Give back, word for word, only the lines from the one containing "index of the" to the end of the listing below.
══════════
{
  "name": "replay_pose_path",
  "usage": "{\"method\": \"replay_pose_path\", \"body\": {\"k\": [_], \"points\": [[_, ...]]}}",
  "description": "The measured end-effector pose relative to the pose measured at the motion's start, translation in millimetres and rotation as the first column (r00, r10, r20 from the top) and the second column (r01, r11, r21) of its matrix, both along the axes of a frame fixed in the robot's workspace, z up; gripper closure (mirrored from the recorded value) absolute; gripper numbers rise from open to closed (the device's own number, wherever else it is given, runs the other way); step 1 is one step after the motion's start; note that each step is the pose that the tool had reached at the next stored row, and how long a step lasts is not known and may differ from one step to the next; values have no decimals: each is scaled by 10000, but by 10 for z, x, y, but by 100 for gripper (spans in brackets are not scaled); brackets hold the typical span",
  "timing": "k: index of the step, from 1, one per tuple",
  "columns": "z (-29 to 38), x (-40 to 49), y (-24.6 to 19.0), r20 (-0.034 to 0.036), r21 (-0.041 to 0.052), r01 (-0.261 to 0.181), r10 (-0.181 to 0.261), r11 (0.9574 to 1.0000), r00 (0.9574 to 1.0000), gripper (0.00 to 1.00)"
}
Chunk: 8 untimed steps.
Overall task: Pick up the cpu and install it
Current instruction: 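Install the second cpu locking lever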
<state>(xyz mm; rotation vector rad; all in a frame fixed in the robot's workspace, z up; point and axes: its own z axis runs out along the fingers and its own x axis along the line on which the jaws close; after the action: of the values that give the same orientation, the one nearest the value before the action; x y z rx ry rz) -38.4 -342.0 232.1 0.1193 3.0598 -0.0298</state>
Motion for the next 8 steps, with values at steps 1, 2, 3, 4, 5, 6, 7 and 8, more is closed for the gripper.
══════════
RESPONSE AREA:
  "timing": "k: index of the step, from 1, one per tuple",
  "columns": "z (-29 to 38), x (-40 to 49), y (-24.6 to 19.0), r20 (-0.034 to 0.036), r21 (-0.041 to 0.052), r01 (-0.261 to 0.181), r10 (-0.181 to 0.261), r11 (0.9574 to 1.0000), r00 (0.9574 to 1.0000), gripper (0.00 to 1.00)"
}
Chunk: 8 untimed steps.
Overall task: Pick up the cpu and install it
Current instruction: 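Install the second cpu locking lever
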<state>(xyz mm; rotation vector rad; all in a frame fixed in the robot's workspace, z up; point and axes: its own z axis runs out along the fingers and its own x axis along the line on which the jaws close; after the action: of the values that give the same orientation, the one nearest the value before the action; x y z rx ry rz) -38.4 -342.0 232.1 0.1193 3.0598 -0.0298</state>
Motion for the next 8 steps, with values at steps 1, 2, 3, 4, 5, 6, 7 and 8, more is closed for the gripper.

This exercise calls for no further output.